[[ EXTRACTED MATERIAL open ]]

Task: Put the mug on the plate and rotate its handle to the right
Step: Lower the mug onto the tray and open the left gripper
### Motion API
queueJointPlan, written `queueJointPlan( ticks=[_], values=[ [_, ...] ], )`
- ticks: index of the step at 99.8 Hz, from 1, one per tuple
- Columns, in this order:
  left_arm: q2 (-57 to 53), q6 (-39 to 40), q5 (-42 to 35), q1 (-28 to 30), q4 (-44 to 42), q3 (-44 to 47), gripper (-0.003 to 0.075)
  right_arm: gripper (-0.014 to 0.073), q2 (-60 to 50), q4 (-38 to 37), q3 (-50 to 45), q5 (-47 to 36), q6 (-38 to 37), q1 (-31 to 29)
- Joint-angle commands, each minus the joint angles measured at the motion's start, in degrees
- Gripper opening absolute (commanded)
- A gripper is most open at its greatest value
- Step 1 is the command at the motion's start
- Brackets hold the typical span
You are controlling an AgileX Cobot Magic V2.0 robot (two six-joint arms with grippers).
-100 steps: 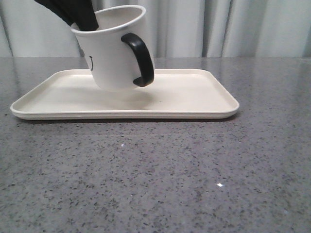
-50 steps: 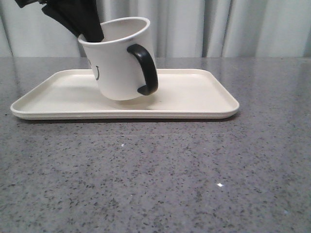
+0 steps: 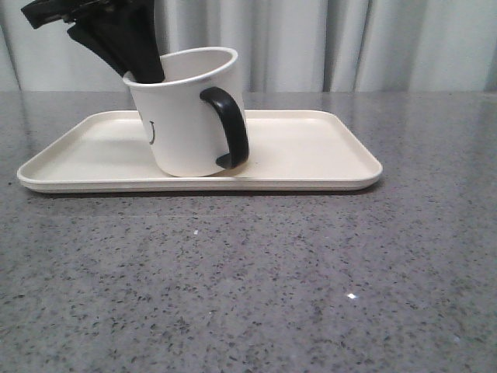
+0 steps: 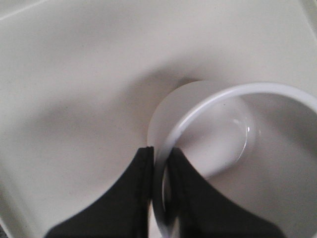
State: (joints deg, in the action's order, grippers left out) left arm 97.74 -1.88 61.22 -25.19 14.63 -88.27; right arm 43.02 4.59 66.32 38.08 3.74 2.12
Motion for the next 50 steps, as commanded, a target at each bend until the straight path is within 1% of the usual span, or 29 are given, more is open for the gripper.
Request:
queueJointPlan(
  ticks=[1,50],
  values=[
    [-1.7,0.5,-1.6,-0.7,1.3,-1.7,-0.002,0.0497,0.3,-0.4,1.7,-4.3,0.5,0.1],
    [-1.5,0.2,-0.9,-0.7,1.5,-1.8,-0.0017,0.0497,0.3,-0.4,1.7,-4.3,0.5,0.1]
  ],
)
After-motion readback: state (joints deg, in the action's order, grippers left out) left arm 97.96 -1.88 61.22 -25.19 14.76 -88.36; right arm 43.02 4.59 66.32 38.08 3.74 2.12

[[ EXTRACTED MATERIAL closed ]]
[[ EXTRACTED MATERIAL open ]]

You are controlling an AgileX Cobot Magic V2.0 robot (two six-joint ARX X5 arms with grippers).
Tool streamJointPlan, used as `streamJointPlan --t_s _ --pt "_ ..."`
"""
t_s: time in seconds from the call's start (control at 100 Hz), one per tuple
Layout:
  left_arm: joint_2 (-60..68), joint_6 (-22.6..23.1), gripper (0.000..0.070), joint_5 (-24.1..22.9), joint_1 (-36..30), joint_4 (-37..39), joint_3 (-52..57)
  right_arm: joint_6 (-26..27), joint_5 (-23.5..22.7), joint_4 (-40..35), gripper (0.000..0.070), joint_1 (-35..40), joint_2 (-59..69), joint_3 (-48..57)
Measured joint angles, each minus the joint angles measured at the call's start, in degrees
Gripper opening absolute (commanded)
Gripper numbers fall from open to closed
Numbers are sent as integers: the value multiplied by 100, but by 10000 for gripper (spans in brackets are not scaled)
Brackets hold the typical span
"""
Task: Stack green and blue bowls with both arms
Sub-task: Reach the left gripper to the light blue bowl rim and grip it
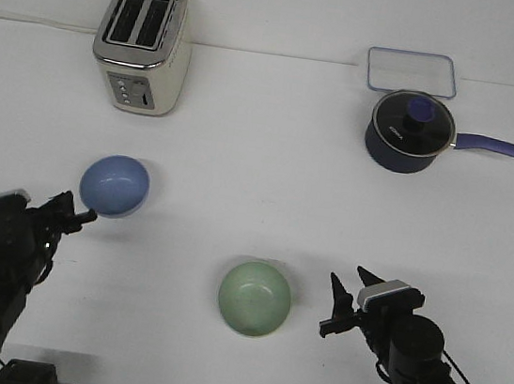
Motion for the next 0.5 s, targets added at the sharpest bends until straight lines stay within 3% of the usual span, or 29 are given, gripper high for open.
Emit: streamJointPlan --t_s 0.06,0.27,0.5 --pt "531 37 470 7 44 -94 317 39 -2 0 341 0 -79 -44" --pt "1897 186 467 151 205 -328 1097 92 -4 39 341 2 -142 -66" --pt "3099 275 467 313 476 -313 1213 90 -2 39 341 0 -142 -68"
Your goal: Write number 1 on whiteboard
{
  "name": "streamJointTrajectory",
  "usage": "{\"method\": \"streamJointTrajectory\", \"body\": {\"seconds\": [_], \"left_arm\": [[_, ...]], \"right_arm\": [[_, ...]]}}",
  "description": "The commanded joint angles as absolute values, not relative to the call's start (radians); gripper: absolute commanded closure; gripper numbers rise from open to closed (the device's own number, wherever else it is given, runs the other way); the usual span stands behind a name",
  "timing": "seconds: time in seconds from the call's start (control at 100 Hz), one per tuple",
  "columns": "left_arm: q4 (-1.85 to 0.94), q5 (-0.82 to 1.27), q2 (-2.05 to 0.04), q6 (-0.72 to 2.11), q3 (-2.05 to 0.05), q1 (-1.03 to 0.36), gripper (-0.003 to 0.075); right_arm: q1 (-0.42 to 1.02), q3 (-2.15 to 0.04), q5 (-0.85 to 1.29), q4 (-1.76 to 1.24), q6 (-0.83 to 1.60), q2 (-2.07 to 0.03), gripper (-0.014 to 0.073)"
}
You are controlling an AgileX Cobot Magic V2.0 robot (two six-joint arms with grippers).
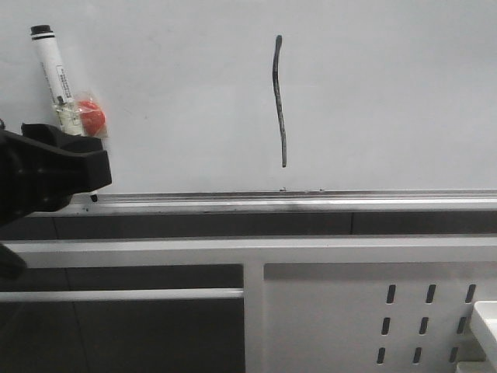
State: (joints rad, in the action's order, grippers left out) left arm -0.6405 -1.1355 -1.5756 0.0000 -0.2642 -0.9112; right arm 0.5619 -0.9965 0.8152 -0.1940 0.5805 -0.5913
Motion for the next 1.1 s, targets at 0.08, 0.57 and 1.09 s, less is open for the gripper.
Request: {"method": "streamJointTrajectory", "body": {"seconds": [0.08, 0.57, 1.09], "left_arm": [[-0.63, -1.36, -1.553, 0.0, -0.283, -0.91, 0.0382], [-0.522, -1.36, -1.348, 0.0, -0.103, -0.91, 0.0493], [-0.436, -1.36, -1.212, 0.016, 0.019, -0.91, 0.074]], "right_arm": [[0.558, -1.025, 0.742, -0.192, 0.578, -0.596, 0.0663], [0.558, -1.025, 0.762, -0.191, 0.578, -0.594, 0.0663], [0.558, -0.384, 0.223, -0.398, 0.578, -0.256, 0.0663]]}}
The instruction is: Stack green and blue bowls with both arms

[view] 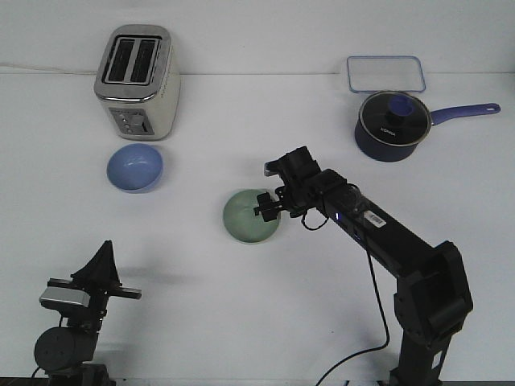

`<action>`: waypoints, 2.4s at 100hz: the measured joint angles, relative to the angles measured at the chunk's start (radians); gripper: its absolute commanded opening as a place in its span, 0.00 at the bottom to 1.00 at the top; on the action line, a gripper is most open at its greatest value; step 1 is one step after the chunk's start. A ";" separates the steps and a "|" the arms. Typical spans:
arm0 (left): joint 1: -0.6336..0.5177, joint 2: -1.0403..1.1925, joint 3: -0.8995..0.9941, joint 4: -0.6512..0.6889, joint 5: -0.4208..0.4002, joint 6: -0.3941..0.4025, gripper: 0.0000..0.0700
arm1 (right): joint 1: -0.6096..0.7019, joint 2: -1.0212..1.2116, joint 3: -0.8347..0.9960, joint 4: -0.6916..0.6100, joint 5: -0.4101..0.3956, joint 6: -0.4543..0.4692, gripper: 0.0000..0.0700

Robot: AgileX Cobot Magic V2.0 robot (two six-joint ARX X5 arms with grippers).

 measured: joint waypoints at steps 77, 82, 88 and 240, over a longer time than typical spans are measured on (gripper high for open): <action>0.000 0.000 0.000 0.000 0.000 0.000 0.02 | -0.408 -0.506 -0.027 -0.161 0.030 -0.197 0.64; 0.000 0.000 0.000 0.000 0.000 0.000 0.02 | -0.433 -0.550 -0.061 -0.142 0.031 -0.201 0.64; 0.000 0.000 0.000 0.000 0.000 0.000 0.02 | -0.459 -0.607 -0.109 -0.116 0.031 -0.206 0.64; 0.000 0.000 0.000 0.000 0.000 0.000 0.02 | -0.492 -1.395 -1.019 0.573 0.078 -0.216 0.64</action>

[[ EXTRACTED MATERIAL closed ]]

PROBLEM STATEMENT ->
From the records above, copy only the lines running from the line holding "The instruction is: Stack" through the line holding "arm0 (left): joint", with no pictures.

COMPLETED EXERCISE ->
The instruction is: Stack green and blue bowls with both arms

[view] 

`<action>`: waypoints, 2.4s at 100hz: the measured joint angles, relative to the angles measured at the chunk's start (radians); gripper: its absolute commanded opening as a place in its span, 0.00 at the bottom to 1.00 at the top; on the action line, a gripper is most open at its greatest value; step 1 is one step after the chunk's start. A ";" separates the steps and a "|" the arms. Typical spans:
arm0 (left): joint 1: -0.6336..0.5177, joint 2: -1.0403..1.1925, joint 3: -0.8995..0.9941, joint 4: -0.6512..0.6889, joint 5: -0.4208..0.4002, joint 6: -0.3941..0.4025, gripper: 0.0000..0.0700

The answer requires no additions.